Which lines of the data below hold "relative"? Copy each of them.

§ §

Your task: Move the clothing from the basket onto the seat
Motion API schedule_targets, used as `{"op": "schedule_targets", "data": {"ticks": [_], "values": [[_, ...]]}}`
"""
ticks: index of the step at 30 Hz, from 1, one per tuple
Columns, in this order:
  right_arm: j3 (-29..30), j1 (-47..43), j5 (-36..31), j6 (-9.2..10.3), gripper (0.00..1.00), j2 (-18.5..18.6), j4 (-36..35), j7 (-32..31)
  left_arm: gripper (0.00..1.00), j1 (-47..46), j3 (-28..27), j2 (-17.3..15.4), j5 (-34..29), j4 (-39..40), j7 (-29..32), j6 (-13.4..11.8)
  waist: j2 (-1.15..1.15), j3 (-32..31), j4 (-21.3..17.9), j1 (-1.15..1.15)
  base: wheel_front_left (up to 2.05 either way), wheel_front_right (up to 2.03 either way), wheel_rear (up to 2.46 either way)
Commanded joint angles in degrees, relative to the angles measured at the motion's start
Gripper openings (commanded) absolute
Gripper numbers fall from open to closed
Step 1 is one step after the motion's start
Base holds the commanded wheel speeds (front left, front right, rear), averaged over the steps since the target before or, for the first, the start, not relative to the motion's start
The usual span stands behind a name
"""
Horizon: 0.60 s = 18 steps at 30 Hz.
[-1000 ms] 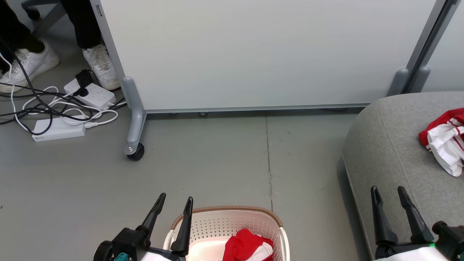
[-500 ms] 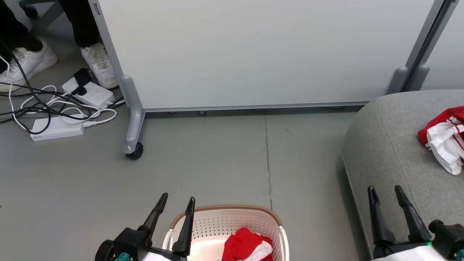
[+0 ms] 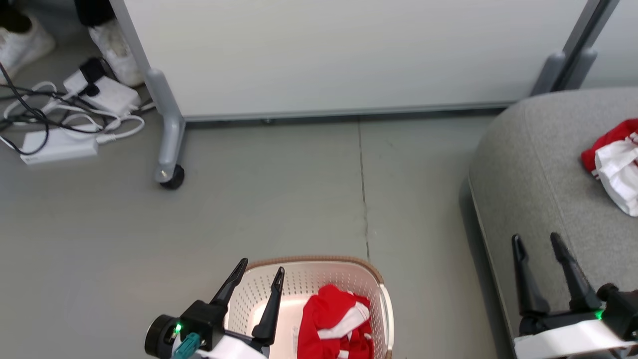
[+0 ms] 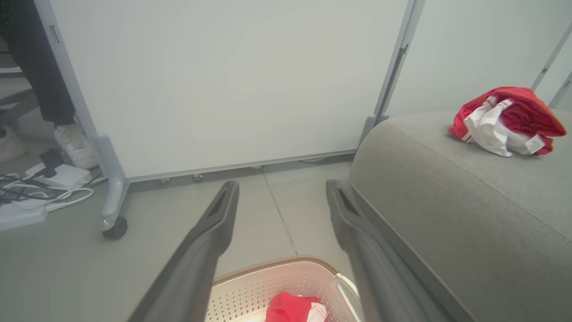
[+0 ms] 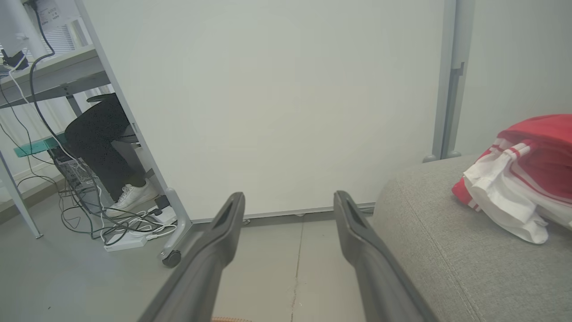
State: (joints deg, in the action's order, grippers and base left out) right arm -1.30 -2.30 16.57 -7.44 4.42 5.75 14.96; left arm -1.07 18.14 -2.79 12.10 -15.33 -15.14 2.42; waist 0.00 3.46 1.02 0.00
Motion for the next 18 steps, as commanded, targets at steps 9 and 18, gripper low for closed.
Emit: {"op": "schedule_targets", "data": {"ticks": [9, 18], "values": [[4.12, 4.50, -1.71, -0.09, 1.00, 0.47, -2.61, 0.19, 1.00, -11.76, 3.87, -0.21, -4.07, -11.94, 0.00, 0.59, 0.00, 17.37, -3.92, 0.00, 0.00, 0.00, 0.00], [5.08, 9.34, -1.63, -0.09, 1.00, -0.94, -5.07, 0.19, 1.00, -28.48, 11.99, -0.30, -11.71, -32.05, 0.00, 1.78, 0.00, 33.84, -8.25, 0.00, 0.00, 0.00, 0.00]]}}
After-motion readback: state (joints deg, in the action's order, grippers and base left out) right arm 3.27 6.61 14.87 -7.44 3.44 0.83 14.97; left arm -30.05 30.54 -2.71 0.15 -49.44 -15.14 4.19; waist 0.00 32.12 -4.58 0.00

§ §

Completed task |
Commanded joint angles in degrees, relative to the angles measured at the motion's start
Base holds the commanded wheel speeds (front left, front right, rear), averaged over the steps since the target before or, for the first, the start, not relative to the motion's start

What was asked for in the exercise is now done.